Can you copy the lines from the one that contains "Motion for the" through the end of the material below, exactly and with nothing else?

↓↓↓

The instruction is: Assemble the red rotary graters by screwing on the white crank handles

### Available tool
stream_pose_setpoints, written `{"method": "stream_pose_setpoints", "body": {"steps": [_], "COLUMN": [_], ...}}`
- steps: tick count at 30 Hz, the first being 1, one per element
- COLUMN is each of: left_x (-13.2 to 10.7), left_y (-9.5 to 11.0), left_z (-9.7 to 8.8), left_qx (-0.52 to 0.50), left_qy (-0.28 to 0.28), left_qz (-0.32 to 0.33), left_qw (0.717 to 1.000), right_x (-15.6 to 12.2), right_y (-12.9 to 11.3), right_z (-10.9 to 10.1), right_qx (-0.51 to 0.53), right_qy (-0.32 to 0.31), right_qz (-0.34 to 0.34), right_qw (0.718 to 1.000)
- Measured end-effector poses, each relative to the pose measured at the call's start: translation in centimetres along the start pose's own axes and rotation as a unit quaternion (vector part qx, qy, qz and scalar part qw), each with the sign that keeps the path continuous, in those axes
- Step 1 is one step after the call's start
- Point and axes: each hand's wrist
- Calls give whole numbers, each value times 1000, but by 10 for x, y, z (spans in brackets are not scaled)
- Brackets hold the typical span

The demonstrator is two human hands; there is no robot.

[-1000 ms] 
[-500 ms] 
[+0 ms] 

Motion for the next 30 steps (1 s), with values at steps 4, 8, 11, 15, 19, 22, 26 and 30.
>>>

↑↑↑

Exercise solution
Motion for the next 30 steps (1 s), with values at steps 4, 8, 11, 15, 19, 22, 26 and 30.
>>>

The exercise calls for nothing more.